Umar also advised Nigerians to protect their data by backing it up and running a regular software update. They should always change the default router password for Wi-fi, review app permissions and delete apps they don’t use
Other steps include securing electronic devices with passwords, PIN or biometric information. Installing anti-virus software on all devices connected to the Internet, choosing strong and different passwords for email and social media accounts and reviewing the privacy settings of social media accounts.

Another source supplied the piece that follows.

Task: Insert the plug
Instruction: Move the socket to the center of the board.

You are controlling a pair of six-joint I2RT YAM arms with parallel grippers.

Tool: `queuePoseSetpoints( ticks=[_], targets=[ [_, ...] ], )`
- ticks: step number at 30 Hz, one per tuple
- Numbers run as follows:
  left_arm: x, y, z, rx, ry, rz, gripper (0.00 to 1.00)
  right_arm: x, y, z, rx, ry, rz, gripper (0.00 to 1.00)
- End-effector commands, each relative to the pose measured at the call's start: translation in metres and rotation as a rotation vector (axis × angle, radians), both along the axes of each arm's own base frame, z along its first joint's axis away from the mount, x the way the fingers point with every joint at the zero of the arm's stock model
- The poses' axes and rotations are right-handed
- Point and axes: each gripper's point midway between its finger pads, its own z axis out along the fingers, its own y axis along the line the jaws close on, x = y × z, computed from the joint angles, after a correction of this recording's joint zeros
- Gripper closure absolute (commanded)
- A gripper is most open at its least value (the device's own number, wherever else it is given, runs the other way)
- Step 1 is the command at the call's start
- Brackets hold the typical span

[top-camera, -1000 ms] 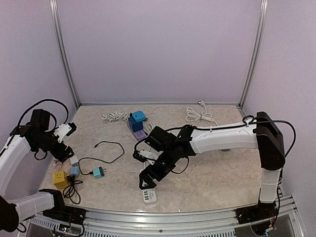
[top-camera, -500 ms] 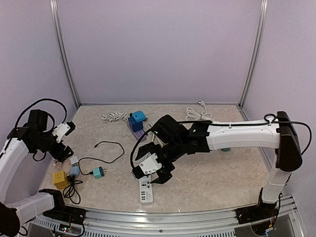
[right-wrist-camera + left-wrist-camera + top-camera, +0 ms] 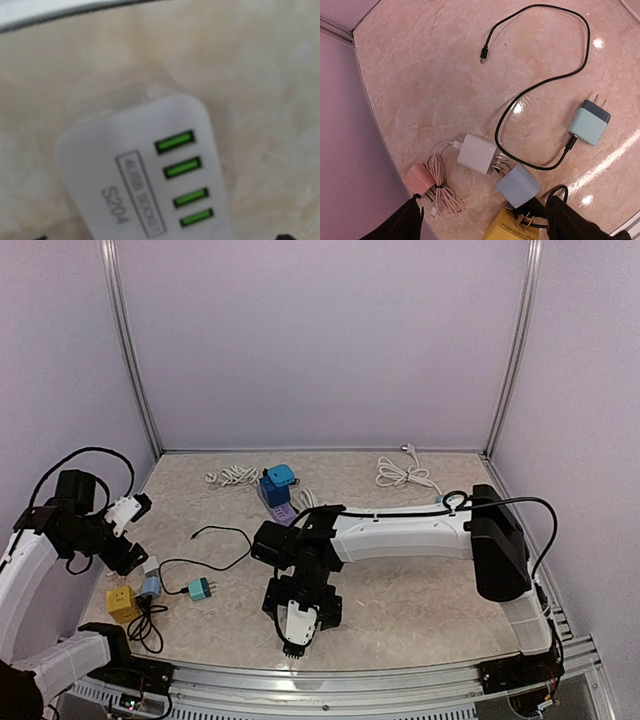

This was as Sophos, a global leader in next-generation cybersecurity, has announced the findings of its global survey, The State of Ransomware 2020, which revealed that paying cybercriminals to restore data encrypted during a ransomware attack is not an easy and inexpensive path to recovery. In fact, the total cost of recovery almost doubles when organisations pay a ransom.
The survey polled 5,000 IT decisionmakers in organisations in 26 countries across six continents, including Europe, the Americas, Asia-Pacific and central Asia, the Middle East, and Africa.
More than half (51 per cent) of organisations had experienced a significant ransomware attack in the previous 12 months, compared to 54 per cent in 2017.
In Nigeria, 53 per cent of the organisations surveyed mentioned a ransomware attack in the last one year. Globally, data was encrypted in nearly three quarters (73 per cent) of attacks that successfully breached an organisation. In Nigeria, it was 74 per cent.
The average cost of addressing the impact of such an attack, including business downtime, lost orders, operational costs, and more, but not including the ransom, was more than $730,000. This average cost rose to $1.4 million, almost twice as much, when organizations paid the ransom.
More than one quarter (27 per cent) of organisations hit by ransomware admitted paying the ransom. The survey also revealed that 38 per cent of the organisations that were attacked in Nigeria admitted to paying the ransom.
The Principal Research Scientist, Sophos, Chester Wisniewski, said organisations might feel intense pressure to pay the ransom to avoid damaging downtime.“On the face of it, paying the ransom appears to be an effective way of getting data restored, but this is illusory.
“Sophos’ findings show that paying the ransom makes little difference to the recovery burden in terms of time and cost. This could be because it is unlikely that a single magical decryption key is all that’s needed to recover. Often, the attackers may share several keys and using them to restore data may be a complex and time-consuming affair.”
He further explained that more than half (56 per cent) of the IT managers surveyed were able to recover their data from backups without paying the ransom, compared to 44 per cent in Nigeria.